Going back to my earlier comment, most of these suggested abilities I can deal with. The ones that progressively let zombies get out of what you do is both realistic and good for a boss situation (not so for mindless hordes though) and bad for an out of control situation. If things start to fall apart and zombies slowly become immune to abilities, there is no way to recover with tactics in those situations, you almost always end up needing brute force, which you don’t have. I liked a statement Jay made before in that a large part of the game (though not all of it), is using your heroes to manage and/or take out the stronger zombies because the heroes have abilities/strategy whereas the zombies have mindless force; in a fair fight the zombies would win, but you don’t have to fight fair, you can use tricks. Zombies building up an immunity to your tricks is a problem.
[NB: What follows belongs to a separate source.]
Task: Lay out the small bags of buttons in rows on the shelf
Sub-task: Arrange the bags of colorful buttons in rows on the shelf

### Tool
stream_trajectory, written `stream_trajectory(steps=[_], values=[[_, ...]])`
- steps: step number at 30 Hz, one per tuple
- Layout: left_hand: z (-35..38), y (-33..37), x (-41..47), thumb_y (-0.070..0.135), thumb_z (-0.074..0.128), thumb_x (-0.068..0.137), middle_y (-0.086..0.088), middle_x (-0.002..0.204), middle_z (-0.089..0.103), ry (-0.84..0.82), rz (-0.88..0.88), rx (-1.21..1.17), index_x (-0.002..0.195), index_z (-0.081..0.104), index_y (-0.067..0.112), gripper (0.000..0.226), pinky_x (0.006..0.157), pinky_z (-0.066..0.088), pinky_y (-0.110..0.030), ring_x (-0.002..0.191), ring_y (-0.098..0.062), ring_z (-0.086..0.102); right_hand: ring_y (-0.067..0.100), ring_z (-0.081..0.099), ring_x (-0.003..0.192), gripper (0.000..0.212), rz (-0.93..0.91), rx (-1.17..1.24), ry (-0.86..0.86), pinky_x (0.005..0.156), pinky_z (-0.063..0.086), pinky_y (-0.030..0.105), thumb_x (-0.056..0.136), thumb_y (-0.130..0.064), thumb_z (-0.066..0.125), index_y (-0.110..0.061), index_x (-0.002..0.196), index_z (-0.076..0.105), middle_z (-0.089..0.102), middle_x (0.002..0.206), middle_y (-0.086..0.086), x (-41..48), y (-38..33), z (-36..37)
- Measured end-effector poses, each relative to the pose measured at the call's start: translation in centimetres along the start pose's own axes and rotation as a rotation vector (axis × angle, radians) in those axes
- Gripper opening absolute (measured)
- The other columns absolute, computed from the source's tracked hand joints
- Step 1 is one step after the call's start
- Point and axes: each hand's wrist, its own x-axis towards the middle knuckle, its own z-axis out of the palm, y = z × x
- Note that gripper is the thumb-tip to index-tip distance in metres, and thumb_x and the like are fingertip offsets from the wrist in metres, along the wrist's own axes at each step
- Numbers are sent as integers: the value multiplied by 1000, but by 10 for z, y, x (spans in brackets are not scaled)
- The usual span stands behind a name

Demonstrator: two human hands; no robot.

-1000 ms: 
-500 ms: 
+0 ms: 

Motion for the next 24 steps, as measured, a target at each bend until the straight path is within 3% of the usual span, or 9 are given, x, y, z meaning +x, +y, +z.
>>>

I don’t like the boss tangle mage teleporting to clean wells and blighting them unless we can teleport to unclean wells and clean them, or unless we can fortify a well (I mean to buff it and/or shield it some way, not just dump a lot of guys there and leave them there, although that will need to happen in addition to buffing/shielding, but maybe with fewer units now). I think allowing him to teleport to already blighted wells is a great idea though. It would let him go to areas that have had all of the graves cleared that you probably have moved your troops away from. If there are still some un-blighted towns in the area, then the boss could re-open that front that you thought was done and weren’t defending. I don’t know how often that situation actually comes up though.
I do think that the longer a graveyard lingers, the more that should come from it. I don’t know if it would be a boss though, but it could be that the zombies that spawn have more strength, or the spawn rate increases (either the number of zombies that spawn each time, or how often they spawn) for every spawn roll that passes (meaning the spawn rolls could become increasingly frequent; starting at 12 hours, but then that spawn roll shortens the timer for next time to 10 hours, then that spawn roll shortens the timer for next time to 6 hours, etc.). I’m thinking that a lot of the strategies that help make the game easier involve crowd controlling the strong groups of enemies to stall them until you can deal with them. Maybe if instead of one strong group, they were a dozen weaker groups, your Knight and Tree Whisperers wouldn’t be able to crowd control all of them and enough total strength (in separate groups) would get through to capture those towns you were trying to strengthen. This is definitely not a perfect solution, but it might contribute and it gets the idea across of what I am trying to counter.